The most used non-BZD drug was phenytoin. Levetiracetam and valproic acid have been proven to be an efficient alternative to phenytoin with fewer cardiorespiratory side effects.12,13 Nonetheless, our data shows that these drugs were still seldom used, reflecting the previous national protocols in place until 2020. The new 2020 SE guidelines recommend the use of a BZD as first and second line drugs, and the optional use of phenytoin, levetiracetam or valproic acid as third line drugs.5
This was a nonrandomized, retrospective, single-center study, with its inherent limitations.
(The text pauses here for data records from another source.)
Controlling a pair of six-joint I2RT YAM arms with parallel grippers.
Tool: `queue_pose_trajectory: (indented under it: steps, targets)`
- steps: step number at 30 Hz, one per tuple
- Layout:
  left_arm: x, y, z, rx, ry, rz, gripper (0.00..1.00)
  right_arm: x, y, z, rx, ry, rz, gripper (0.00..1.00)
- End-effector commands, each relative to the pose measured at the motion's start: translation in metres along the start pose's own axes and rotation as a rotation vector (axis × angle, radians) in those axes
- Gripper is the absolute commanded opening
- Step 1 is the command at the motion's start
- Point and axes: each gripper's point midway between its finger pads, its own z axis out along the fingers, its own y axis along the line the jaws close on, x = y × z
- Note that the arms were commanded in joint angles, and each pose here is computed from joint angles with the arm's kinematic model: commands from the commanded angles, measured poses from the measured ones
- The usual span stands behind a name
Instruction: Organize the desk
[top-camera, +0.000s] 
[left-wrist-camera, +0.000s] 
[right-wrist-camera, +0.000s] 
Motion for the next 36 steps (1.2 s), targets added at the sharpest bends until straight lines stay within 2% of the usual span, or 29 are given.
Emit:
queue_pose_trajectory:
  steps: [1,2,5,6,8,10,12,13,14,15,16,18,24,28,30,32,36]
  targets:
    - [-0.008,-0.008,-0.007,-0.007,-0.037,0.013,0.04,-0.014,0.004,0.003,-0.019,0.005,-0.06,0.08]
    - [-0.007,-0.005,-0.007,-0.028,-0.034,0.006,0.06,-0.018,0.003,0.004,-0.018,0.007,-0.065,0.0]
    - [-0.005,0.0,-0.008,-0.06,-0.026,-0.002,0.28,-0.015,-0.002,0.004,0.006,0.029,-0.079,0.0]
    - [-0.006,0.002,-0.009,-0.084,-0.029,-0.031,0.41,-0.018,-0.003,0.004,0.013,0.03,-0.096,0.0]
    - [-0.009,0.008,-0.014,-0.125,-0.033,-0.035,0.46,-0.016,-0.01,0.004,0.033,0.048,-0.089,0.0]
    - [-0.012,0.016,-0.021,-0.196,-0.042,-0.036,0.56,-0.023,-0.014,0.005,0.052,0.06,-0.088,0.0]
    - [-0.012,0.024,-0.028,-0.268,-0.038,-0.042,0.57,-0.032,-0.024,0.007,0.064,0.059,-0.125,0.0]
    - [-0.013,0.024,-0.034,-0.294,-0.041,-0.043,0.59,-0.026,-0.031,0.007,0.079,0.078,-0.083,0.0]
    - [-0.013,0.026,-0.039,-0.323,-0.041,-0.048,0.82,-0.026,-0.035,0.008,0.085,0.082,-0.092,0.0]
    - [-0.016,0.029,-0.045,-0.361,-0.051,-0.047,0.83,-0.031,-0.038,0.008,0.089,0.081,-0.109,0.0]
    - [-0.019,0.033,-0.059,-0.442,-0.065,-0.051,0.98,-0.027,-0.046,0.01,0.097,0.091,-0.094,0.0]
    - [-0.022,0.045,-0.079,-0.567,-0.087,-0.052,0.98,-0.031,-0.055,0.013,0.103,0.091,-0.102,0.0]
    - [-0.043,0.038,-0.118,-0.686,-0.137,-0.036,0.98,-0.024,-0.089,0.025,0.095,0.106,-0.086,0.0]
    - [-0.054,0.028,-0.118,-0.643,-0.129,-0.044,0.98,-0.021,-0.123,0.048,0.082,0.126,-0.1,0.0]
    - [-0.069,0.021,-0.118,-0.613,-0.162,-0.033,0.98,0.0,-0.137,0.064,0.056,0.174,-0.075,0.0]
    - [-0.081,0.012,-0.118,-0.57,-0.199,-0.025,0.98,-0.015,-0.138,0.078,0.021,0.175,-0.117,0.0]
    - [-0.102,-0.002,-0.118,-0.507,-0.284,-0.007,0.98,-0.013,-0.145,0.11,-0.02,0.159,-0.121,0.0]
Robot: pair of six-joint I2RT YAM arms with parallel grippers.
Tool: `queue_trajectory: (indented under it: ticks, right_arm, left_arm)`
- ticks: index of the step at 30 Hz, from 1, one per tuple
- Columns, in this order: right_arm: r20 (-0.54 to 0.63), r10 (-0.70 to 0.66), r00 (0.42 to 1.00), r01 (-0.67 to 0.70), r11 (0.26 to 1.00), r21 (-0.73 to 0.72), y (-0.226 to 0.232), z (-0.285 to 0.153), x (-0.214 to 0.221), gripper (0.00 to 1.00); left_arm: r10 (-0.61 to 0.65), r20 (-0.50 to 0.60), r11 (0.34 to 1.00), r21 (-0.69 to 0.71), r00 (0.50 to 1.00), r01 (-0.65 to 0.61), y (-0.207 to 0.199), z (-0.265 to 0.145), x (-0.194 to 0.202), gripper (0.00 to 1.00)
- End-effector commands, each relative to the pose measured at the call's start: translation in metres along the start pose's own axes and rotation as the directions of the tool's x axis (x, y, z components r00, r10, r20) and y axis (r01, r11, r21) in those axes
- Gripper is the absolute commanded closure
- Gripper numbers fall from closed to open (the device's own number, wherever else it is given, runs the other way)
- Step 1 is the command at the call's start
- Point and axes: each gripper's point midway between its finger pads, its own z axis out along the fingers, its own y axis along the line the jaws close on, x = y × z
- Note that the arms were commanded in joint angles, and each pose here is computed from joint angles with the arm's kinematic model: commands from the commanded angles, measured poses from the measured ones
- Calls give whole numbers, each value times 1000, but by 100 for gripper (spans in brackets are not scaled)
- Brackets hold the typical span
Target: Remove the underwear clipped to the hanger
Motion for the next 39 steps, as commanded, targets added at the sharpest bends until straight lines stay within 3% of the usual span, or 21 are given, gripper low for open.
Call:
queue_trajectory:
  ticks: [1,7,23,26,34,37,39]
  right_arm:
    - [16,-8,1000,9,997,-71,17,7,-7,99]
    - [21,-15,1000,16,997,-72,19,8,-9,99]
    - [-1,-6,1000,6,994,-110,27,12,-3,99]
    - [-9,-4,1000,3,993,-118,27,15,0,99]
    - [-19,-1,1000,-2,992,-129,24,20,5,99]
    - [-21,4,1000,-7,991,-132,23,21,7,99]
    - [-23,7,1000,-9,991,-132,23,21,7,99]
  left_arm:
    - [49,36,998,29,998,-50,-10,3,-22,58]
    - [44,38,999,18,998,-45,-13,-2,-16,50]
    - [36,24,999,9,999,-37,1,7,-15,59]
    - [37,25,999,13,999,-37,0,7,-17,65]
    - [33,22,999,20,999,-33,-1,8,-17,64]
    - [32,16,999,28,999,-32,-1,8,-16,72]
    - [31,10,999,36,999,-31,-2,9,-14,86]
We only analyzed patients who were admitted to the emergency department leaving out patients who had direct admission to the ICU or those who had an SE episode during hospitalization. Nevertheless, we were able to analyze a large number of pediatric patients admitted in a tertiary hospital and to identify treatment approach factors that may be reviewed and corrected in the future in order to improve protocol compliance and patients’ outcomes.
ConclusionManagement of children with SE can be challenging given the need for a rapid response. The establishment and disclosure of protocols to guide clinical practice in these cases is the key to improve emergency treatment and subsequent clinical outcome.
FundingThis research did not receive any specific grant from funding agencies in the public, commercial, or not-for-profit sectors.
Conflict of interestsThe authors declare that they have no conflict of interest.